### Instructions for the task
For the entries below, count the lines that contain the word "benchmark" and reply with that number only.
-.-.-
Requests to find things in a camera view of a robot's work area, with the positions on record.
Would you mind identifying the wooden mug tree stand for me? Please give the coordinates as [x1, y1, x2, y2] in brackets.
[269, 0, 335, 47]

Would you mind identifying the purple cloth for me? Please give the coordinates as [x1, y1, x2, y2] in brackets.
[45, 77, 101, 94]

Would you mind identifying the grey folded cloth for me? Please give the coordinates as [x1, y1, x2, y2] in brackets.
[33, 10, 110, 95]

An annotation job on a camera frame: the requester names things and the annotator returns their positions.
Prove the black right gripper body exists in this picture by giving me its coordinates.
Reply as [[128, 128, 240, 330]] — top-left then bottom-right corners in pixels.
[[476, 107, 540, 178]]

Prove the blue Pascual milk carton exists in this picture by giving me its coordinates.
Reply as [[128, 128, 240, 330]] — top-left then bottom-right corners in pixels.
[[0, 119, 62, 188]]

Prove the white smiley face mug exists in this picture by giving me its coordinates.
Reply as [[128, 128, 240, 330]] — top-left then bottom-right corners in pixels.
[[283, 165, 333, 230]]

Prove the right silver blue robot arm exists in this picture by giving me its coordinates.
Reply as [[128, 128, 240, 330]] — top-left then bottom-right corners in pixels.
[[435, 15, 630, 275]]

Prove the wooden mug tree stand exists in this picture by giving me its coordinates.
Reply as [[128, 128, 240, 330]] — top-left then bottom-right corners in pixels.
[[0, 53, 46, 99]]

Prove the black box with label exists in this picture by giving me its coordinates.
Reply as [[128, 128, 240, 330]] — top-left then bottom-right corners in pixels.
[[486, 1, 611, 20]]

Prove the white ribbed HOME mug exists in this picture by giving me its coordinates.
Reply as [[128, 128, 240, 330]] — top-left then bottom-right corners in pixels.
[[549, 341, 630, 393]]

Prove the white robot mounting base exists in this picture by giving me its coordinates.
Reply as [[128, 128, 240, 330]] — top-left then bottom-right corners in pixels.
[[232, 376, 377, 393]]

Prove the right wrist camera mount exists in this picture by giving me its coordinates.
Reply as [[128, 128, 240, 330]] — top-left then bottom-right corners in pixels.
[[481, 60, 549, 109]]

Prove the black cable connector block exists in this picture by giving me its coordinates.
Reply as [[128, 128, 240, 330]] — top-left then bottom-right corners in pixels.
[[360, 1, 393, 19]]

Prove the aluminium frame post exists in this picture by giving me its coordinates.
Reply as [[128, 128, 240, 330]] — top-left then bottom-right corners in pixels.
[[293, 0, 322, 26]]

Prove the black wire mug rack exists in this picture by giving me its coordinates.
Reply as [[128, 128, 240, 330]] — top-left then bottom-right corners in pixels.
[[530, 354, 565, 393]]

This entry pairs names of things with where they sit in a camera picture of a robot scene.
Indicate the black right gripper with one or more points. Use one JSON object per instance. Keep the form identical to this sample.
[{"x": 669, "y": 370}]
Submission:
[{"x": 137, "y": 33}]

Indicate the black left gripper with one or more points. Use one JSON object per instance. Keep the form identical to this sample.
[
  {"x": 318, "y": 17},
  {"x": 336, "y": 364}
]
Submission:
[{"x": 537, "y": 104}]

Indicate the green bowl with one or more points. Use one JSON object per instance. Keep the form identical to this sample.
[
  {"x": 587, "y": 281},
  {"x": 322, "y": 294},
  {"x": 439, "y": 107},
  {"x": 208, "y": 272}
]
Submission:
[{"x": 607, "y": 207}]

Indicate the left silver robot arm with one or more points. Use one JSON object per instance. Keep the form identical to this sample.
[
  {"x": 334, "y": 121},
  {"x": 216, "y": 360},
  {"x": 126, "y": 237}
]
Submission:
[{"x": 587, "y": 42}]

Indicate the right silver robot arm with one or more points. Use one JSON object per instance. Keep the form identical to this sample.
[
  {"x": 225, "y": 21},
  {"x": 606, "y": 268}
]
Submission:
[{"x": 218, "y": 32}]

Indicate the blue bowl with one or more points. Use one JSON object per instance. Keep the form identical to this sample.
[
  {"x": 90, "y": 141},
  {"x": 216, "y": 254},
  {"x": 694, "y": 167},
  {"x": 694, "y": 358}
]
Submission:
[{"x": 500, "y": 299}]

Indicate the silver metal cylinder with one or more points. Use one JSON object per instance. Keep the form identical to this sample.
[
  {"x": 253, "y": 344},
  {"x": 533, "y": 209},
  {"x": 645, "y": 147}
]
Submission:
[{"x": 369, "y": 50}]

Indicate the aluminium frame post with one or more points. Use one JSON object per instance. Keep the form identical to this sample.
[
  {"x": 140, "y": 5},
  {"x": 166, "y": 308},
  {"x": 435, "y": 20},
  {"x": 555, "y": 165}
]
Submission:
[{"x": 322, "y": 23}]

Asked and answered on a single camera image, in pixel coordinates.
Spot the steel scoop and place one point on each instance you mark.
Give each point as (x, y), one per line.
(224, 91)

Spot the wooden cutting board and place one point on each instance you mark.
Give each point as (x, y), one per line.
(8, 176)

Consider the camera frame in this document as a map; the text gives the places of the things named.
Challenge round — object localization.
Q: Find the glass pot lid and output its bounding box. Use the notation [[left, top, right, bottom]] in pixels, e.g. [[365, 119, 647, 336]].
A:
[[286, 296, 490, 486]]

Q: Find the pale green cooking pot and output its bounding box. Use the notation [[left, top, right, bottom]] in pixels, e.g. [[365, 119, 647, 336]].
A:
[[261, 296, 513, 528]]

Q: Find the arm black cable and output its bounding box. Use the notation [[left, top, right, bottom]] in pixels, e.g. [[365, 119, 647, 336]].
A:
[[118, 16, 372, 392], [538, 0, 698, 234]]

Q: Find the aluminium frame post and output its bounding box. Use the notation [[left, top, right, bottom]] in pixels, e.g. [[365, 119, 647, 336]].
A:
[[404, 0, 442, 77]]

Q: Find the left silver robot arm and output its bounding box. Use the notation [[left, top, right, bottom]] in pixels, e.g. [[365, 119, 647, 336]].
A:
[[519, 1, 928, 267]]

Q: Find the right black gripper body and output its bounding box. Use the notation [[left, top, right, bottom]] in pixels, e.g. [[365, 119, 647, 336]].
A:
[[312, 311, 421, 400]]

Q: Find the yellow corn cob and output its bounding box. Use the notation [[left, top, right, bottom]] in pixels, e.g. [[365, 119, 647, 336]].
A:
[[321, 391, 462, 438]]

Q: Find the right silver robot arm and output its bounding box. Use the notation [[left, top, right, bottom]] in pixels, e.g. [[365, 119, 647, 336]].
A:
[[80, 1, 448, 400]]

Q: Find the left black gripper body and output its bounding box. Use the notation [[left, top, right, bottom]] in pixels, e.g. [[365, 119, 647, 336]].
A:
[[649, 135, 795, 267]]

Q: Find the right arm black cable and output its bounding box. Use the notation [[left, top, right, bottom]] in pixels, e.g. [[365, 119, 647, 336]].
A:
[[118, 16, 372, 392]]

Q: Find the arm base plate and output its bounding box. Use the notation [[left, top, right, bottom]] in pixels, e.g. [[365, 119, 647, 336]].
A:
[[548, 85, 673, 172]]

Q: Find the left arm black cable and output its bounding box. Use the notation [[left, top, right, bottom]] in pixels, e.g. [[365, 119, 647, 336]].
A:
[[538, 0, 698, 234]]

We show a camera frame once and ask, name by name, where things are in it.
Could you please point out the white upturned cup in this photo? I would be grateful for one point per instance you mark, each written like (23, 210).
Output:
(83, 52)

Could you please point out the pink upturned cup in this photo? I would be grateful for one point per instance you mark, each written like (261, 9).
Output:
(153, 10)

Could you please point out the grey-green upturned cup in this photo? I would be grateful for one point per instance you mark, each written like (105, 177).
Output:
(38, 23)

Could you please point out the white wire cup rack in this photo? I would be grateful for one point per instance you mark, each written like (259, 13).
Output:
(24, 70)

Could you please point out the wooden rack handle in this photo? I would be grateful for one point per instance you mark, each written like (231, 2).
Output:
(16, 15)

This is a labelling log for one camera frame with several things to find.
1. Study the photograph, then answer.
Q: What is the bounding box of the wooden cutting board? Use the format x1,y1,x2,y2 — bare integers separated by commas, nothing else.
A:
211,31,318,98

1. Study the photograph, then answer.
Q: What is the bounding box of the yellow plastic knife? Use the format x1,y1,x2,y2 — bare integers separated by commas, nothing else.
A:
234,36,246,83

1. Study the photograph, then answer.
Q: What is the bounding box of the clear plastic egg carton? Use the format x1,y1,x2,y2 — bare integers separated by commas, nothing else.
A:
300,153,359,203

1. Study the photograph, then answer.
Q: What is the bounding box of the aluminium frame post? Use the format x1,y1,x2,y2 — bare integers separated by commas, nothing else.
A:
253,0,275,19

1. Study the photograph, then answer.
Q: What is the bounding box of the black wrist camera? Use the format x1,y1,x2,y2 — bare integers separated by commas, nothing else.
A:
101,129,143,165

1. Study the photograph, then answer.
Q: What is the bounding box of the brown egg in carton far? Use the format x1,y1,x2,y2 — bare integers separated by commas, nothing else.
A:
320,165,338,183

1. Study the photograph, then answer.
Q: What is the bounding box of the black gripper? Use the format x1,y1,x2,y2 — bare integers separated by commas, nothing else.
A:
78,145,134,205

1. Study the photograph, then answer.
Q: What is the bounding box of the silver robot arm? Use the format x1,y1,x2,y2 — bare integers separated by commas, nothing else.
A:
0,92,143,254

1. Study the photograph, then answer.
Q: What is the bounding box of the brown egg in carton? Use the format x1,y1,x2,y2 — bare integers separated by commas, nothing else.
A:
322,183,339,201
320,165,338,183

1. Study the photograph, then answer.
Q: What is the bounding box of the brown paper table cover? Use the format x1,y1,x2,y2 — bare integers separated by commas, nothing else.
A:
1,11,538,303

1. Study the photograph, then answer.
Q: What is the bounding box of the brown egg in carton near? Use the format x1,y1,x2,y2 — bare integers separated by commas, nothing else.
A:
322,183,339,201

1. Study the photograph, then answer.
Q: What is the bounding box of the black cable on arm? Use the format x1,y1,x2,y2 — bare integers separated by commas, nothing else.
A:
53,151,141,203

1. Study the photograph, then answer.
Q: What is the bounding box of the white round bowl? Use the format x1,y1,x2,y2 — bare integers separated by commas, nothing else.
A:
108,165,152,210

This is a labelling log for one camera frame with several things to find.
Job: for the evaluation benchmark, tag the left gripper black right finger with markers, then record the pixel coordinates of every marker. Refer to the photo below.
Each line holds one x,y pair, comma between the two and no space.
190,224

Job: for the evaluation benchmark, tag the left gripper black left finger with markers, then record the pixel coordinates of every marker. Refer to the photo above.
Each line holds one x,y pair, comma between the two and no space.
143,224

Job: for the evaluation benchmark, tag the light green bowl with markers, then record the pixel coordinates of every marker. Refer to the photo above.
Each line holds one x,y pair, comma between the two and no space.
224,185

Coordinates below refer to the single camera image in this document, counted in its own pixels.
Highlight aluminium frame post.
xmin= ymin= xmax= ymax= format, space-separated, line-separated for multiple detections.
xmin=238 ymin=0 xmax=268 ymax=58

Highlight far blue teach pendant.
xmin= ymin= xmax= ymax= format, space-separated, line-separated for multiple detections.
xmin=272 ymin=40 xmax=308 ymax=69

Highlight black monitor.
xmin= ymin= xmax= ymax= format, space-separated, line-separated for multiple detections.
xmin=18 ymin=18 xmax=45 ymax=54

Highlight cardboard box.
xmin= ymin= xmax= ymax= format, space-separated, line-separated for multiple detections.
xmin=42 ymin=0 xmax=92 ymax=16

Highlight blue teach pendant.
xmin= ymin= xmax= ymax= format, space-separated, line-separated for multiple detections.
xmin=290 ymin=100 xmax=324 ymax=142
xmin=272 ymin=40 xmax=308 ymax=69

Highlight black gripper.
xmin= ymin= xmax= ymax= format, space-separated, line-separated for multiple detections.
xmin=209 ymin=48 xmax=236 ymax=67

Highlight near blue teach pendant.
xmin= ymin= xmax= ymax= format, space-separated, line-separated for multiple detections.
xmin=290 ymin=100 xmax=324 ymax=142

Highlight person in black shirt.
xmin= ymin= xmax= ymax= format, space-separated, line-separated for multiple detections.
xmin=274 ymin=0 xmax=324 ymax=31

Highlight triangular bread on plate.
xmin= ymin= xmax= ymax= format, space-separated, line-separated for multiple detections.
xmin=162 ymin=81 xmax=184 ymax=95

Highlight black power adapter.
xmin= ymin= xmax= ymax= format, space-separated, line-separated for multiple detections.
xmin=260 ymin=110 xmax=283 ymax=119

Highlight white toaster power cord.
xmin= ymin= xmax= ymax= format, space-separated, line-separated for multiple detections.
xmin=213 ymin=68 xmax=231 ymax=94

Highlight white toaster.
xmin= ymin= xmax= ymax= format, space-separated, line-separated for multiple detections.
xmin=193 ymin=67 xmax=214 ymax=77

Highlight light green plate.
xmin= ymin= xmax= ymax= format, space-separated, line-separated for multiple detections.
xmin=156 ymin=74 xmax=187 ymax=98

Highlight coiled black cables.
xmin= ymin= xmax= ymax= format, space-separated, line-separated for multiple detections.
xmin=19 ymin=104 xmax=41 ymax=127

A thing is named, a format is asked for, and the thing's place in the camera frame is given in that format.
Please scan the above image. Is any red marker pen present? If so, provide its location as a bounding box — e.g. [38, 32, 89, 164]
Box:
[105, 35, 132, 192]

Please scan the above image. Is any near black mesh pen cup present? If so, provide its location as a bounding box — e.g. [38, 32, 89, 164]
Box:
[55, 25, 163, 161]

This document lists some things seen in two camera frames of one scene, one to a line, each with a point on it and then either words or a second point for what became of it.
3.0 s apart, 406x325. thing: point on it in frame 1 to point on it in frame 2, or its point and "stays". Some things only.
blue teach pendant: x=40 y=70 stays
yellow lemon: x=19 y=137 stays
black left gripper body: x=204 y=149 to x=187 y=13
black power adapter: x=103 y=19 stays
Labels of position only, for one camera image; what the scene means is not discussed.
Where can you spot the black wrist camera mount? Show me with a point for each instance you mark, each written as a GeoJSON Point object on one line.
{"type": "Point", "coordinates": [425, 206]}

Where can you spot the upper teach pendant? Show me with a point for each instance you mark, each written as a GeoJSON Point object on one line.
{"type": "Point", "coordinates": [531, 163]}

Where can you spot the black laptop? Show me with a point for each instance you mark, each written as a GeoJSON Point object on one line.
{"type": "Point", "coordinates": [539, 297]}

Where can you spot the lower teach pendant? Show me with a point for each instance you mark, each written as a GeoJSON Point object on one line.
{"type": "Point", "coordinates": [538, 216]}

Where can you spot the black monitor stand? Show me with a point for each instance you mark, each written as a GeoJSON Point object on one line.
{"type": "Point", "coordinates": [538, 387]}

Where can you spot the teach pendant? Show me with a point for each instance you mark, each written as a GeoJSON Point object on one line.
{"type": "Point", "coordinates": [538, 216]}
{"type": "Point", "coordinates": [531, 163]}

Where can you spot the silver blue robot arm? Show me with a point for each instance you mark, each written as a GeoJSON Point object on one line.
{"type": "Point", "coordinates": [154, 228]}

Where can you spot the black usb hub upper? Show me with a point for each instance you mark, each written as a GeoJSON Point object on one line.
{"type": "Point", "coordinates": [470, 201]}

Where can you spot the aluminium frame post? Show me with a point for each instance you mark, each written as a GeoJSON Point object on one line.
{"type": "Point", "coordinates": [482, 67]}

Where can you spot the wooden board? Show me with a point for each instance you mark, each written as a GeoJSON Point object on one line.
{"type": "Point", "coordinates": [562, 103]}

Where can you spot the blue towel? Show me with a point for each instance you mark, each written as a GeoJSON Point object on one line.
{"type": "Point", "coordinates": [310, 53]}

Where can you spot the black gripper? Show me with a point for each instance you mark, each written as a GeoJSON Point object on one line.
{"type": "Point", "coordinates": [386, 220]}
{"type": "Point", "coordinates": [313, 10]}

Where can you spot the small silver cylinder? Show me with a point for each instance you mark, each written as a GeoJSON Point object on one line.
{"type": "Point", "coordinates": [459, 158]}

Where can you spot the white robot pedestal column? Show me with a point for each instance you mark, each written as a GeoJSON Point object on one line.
-.-.-
### Exercise response
3